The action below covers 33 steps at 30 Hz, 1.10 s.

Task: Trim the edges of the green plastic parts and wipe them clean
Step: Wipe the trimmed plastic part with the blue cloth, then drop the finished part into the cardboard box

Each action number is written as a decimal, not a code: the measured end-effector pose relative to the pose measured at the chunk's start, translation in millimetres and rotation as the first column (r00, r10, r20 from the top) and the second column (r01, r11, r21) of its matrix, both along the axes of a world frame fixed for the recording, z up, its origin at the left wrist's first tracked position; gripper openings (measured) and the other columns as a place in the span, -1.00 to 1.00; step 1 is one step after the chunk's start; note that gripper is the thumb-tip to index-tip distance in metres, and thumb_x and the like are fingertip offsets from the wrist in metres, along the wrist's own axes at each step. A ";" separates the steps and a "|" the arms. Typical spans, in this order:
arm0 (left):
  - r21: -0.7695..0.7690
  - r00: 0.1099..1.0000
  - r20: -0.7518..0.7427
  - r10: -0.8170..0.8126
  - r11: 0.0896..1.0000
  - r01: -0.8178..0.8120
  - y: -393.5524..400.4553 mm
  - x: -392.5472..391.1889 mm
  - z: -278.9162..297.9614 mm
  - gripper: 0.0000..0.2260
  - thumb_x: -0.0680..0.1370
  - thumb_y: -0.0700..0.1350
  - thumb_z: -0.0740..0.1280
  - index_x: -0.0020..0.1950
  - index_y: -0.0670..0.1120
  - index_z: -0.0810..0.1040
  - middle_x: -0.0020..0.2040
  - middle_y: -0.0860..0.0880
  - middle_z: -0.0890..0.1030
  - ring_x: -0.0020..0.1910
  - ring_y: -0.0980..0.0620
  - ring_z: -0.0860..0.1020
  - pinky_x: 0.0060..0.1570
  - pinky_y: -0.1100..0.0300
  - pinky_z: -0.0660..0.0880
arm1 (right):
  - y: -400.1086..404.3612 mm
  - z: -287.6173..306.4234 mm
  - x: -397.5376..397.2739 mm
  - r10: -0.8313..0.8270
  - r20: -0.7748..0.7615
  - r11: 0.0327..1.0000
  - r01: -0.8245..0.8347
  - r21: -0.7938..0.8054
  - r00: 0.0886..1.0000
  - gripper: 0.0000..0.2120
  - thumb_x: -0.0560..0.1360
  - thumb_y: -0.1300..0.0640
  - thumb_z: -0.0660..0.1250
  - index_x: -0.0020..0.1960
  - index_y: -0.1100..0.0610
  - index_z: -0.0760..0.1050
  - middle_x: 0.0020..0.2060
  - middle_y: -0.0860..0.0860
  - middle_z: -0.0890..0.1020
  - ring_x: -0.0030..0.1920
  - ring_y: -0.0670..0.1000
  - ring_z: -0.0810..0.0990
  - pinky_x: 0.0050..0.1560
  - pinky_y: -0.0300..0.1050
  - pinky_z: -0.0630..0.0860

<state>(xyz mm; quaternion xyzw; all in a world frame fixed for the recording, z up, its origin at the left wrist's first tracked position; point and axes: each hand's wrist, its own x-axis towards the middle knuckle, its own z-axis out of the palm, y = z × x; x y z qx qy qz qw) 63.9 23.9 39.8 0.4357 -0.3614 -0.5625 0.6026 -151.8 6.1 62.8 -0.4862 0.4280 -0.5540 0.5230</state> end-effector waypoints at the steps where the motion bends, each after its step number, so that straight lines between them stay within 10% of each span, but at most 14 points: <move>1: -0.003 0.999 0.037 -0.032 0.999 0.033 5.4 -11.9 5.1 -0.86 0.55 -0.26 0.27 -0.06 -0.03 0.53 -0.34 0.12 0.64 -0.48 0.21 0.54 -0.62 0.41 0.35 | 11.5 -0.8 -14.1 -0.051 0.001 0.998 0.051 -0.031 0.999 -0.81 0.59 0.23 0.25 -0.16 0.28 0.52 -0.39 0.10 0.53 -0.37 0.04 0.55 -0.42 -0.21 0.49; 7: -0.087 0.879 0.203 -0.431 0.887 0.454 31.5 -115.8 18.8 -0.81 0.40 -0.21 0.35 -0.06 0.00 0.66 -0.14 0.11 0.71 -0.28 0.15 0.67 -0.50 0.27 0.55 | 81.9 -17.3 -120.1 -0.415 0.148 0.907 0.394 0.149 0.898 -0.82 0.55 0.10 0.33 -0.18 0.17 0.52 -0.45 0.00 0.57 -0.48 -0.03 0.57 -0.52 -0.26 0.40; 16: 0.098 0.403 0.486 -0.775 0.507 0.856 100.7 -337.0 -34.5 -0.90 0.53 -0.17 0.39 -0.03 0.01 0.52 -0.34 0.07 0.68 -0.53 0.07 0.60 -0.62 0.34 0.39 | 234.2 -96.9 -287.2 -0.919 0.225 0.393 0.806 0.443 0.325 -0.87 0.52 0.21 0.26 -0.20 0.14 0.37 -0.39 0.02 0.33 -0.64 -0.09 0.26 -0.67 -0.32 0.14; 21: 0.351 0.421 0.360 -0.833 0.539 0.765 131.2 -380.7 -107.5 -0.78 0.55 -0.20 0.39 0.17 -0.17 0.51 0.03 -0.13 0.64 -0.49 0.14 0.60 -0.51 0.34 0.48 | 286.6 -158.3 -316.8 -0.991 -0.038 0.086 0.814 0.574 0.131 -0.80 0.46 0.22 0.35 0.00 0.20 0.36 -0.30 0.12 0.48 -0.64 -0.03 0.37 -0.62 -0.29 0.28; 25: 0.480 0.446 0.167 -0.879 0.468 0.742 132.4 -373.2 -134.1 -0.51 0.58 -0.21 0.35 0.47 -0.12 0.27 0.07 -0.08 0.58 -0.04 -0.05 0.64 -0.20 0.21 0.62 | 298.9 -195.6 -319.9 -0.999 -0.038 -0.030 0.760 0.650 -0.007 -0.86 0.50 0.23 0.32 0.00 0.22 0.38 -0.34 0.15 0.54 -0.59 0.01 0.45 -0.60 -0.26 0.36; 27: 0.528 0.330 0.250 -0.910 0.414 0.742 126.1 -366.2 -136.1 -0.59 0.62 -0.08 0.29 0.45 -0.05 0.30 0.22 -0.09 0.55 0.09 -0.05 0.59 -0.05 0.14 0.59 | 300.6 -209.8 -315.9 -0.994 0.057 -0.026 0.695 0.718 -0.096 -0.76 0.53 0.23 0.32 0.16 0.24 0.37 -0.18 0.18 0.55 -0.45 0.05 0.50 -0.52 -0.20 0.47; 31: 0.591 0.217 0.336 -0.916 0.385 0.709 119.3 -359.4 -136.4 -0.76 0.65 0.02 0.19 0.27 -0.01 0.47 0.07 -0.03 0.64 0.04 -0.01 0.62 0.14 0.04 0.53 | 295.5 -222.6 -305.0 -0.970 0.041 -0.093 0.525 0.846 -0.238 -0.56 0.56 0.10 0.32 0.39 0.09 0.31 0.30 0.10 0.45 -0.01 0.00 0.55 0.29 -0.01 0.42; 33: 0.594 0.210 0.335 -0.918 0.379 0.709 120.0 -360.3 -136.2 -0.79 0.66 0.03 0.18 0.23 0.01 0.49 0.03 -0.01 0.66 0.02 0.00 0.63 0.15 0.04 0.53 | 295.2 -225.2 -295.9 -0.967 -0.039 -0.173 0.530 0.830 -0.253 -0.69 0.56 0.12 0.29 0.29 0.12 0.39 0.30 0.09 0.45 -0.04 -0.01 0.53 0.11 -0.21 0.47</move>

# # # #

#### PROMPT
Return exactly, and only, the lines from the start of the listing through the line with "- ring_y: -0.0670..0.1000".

#### YOUR SOLUTION
The action below covers 33 steps at 30 Hz, 1.10 s.

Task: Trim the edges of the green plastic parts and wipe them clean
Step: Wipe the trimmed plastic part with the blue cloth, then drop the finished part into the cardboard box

Each action number is written as a decimal, not a code: the measured end-effector pose relative to the pose measured at the chunk's start, translation in millimetres and rotation as the first column (r00, r10, r20 from the top) and the second column (r01, r11, r21) of its matrix, both along the axes of a world frame fixed for the recording, z up, its origin at the left wrist's first tracked position; gripper openings (measured) and the other columns as a place in the span, -1.00 to 1.00; step 1 is one step after the chunk's start; note that gripper is the thumb-tip to index-tip distance in metres, and thumb_x and the like are fingertip offsets from the wrist in metres, along the wrist's own axes at each step. A ";" separates the steps and a "|" the arms. Typical spans, in this order:
arm0 (left):
  - r21: -0.7695..0.7690
  - r00: 0.1099..1.0000
  - r20: -0.7518..0.7427
  - r10: -0.8170..0.8126
  - r11: 0.0896..1.0000
  - r01: -0.8178..0.8120
  - y: -393.5524..400.4553 mm
  - x: -392.5472..391.1889 mm
  - z: -278.9162..297.9614 mm
  - gripper: 0.0000..0.2260
  - thumb_x: -0.0680..0.1370
  - thumb_y: -0.0700..0.1350
  - thumb_z: -0.0740..0.1280
  - index_x: -0.0020..0.1950
  - index_y: -0.0670..0.1120
  - index_z: -0.0810..0.1040
  - middle_x: -0.0020..0.2040
  - middle_y: -0.0860..0.0880
  - middle_z: -0.0890..0.1030
  - ring_x: -0.0020..0.1910
  - ring_y: -0.0980..0.0620
  - ring_z: -0.0860..0.1020
  - pinky_x: 0.0060..0.1570
  - pinky_y: -0.1100..0.0300
  - pinky_z: -0.0660..0.0880
arm1 (right):
  - y: -400.1086..404.3612 mm
  - z: -287.6173..306.4234 mm
  - x: -397.5376..397.2739 mm
  - r10: -0.8313..0.8270
  - r20: -0.7748..0.7615
  - r11: 0.0327..1.0000
  - r01: -0.8245..0.8347
  - r21: -0.7938..0.8054
  - r00: 0.0886..1.0000
  - gripper: 0.0000..0.2120
  - thumb_x: -0.0560..0.1360
  - thumb_y: -0.1300..0.0640
  - thumb_z: -0.0660..0.1250
  - index_x: -0.0020..0.1960
  - index_y: -0.1100..0.0610
  - index_z: -0.0760..0.1050
  - middle_x: 0.0020..0.2060
  - middle_y: -0.0860..0.0860
  - middle_z: -0.0890..0.1020
  - ring_x: -0.0030..0.1920
  - ring_y: -0.0670..0.1000

The given output is the complete response.